Task objective | For the listing below, print exactly the lines from the line with "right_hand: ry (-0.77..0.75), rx" to the line with "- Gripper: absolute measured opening", both included, and nothing beyond them.

Record set |
-*-*-
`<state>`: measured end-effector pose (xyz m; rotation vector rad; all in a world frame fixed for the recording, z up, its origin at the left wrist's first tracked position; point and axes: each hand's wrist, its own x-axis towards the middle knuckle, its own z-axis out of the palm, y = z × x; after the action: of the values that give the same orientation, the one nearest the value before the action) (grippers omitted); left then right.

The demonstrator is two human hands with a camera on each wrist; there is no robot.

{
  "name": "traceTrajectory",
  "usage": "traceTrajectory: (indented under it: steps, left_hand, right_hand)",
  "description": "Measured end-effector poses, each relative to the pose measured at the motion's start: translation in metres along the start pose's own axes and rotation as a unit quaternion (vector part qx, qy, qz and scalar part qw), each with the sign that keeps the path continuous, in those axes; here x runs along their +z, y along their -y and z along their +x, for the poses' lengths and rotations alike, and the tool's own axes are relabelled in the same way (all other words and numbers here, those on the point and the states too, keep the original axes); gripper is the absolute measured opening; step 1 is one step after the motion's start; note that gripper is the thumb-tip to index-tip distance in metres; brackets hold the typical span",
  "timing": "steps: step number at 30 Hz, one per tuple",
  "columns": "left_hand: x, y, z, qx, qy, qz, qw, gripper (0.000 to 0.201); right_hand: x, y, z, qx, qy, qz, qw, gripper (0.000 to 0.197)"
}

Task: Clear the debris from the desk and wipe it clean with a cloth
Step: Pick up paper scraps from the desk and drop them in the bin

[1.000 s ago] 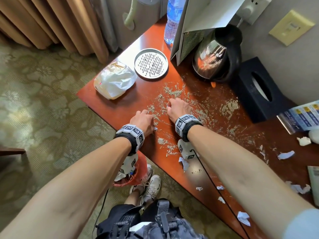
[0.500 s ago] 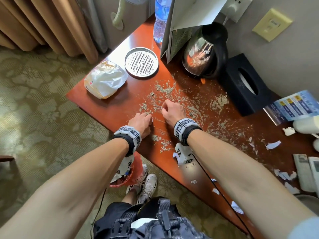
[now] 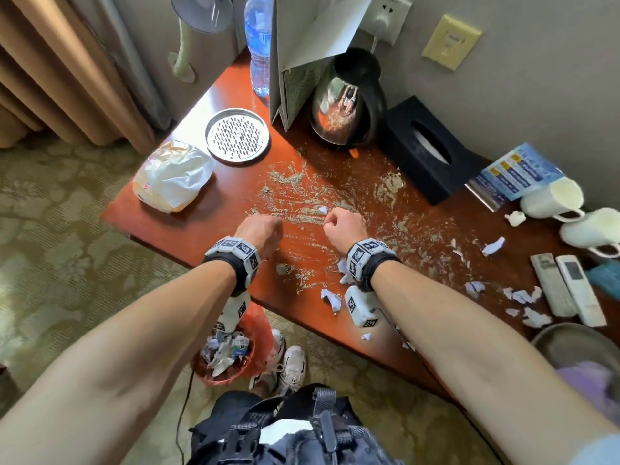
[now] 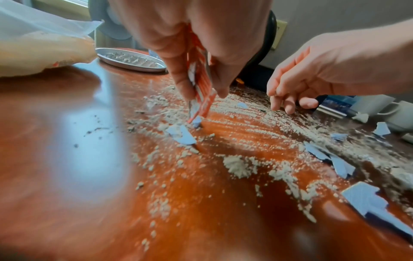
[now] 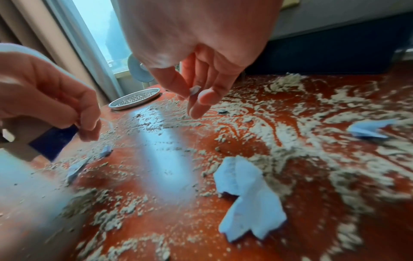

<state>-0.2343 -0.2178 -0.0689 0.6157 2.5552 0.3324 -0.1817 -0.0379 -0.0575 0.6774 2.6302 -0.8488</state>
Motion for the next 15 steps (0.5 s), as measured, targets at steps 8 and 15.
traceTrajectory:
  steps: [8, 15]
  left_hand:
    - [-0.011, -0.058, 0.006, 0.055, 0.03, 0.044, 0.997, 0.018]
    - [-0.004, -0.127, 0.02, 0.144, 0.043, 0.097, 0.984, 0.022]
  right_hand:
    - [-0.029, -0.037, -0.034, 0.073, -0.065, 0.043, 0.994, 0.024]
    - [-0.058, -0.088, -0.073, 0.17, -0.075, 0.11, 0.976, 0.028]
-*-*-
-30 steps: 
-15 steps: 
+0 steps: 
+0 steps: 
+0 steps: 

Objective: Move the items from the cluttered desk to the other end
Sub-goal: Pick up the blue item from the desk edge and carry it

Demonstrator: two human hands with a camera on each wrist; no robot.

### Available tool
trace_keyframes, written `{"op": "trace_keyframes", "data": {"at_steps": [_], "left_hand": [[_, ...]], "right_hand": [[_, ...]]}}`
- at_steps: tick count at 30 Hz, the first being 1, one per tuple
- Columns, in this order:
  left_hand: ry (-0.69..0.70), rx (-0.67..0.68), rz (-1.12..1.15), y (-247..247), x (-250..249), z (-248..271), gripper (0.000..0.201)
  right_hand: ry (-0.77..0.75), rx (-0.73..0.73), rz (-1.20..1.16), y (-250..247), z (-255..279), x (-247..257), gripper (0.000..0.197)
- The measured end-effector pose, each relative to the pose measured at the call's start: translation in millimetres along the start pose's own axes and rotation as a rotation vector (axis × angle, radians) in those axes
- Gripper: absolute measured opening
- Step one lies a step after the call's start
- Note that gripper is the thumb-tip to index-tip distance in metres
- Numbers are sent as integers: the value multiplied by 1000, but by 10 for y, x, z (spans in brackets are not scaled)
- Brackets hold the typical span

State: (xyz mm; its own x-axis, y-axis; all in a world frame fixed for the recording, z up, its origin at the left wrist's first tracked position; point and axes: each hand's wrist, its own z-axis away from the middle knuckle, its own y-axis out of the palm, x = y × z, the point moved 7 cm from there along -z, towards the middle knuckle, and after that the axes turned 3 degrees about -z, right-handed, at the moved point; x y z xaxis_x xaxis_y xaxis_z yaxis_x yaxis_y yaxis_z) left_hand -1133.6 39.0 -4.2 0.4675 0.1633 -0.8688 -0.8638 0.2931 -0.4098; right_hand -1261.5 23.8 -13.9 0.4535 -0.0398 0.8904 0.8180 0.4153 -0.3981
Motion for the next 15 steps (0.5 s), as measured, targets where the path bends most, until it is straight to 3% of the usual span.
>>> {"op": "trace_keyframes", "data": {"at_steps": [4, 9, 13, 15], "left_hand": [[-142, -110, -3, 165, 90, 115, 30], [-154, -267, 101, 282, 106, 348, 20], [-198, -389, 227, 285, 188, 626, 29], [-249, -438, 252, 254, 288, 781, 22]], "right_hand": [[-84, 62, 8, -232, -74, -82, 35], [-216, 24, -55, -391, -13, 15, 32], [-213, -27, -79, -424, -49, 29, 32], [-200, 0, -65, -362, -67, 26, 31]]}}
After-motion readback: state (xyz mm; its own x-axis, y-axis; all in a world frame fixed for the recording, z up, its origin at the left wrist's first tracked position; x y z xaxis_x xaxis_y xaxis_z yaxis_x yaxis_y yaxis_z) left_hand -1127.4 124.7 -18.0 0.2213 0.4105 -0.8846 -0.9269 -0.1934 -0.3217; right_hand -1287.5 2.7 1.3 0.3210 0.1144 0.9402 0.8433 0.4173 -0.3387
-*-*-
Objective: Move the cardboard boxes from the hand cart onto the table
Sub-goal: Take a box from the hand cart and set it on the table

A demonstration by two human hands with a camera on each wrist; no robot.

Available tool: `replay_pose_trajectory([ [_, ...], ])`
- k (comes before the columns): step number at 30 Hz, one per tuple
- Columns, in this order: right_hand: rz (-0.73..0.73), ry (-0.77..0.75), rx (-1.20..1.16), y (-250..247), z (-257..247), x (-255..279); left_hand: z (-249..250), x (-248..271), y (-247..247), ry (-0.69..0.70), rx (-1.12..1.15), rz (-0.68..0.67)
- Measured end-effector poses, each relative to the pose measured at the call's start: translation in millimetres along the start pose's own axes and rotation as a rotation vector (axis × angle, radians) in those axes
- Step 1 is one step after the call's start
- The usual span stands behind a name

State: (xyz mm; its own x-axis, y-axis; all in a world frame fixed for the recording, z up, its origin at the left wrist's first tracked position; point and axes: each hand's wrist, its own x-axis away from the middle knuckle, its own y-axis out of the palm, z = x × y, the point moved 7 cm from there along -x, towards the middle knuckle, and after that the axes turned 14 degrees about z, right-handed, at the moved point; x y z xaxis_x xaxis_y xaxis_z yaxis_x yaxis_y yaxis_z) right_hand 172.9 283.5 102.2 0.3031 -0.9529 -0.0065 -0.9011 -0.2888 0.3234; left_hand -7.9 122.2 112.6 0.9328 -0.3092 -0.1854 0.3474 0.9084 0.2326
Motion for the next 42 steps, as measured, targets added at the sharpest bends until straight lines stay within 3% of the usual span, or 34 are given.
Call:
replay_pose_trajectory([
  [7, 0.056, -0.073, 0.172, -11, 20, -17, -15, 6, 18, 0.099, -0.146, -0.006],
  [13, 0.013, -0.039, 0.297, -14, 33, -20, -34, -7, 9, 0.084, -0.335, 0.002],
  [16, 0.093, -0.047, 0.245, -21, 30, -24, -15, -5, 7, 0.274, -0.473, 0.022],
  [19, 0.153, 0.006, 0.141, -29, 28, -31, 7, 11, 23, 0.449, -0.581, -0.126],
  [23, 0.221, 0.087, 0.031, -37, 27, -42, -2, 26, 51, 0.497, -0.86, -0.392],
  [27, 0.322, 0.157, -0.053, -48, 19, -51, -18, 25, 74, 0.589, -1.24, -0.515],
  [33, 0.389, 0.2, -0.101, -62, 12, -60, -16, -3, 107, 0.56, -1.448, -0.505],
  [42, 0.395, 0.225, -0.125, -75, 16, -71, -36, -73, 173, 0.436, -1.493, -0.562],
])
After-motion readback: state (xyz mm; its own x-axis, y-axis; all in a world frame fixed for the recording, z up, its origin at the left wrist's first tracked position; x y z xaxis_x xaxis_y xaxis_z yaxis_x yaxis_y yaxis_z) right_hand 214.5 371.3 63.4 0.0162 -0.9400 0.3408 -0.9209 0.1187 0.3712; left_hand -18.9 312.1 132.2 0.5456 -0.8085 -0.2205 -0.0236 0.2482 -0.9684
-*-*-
Task solution |
  right_hand: ry (-0.77..0.75), rx (-0.73..0.73), rz (-1.20..1.16), y (-250..247), z (-255..279), x (-247..257), gripper (0.000..0.197)
- The measured end-effector pose, each relative to the pose measured at the call's start: translation in millimetres along the start pose's own axes and rotation as a rotation vector (axis × angle, radians) in those axes
- Gripper: absolute measured opening

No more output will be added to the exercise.